*** Material provided ***

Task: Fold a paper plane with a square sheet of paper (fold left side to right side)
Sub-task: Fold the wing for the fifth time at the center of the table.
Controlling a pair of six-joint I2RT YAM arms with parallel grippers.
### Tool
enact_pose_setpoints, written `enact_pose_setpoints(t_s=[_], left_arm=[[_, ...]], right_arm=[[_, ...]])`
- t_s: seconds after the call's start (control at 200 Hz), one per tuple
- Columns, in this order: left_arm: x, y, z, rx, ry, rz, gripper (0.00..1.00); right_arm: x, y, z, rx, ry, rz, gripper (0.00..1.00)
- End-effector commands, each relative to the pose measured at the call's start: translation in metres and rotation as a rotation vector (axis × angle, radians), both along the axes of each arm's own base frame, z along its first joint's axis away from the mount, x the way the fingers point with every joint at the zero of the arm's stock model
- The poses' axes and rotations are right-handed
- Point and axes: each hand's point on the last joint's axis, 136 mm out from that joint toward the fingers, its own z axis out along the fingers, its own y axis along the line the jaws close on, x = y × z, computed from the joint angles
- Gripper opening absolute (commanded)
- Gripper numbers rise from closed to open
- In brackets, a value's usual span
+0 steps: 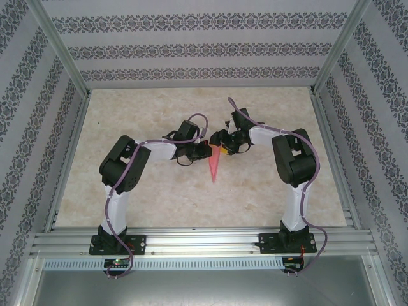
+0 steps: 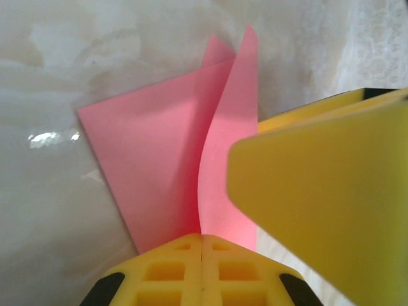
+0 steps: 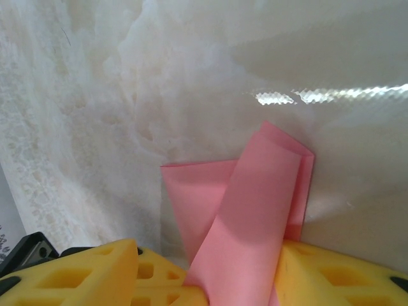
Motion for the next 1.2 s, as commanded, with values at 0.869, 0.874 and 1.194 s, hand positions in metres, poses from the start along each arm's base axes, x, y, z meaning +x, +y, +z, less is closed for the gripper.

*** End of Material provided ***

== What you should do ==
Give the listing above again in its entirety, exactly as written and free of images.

== Worked solution ==
Task: Fold a paper plane with a square sheet of paper (fold left side to right side)
Sub-task: Fold the wing for the fifth time at the center of the table.
Controlling a pair of six-joint I2RT YAM arms with parallel grippers.
### Tool
enact_pose_setpoints, written `enact_pose_setpoints(t_s=[_], left_arm=[[_, ...]], right_arm=[[_, ...]])`
- t_s: seconds after the call's start (control at 200 Hz), one per tuple
- Columns, in this order: left_arm: x, y, z, rx, ry, rz, gripper (0.00..1.00); right_arm: x, y, z, rx, ry, rz, gripper (0.00..1.00)
- End-effector commands, each relative to the pose measured at the call's start: translation in metres and rotation as a rotation vector (axis × angle, radians), both along the axes of each arm's own base frame, z along its first joint's axis away from the mount, x the way the fingers point with every joint at the zero of the arm's stock model
- The poses' axes and rotations are right-handed
- Point and axes: each hand's point on the last joint's axis, 136 mm out from that joint toward the fingers, its own z axis out along the fingers, its own y axis along the line the jaws close on, x = y × z, computed from the joint angles
- Gripper opening absolute (commanded)
- Gripper numbers rise from closed to open
- In brackets, a value's usual span
+0 steps: 
+0 steps: 
+0 steps: 
Motion for the next 1.2 s, as commanded, with values at 0.869, 0.874 and 1.194 s, hand positions in metres, poses from the start along each arm's base axes, x, y, z meaning +x, +y, +z, less is closed for the gripper.

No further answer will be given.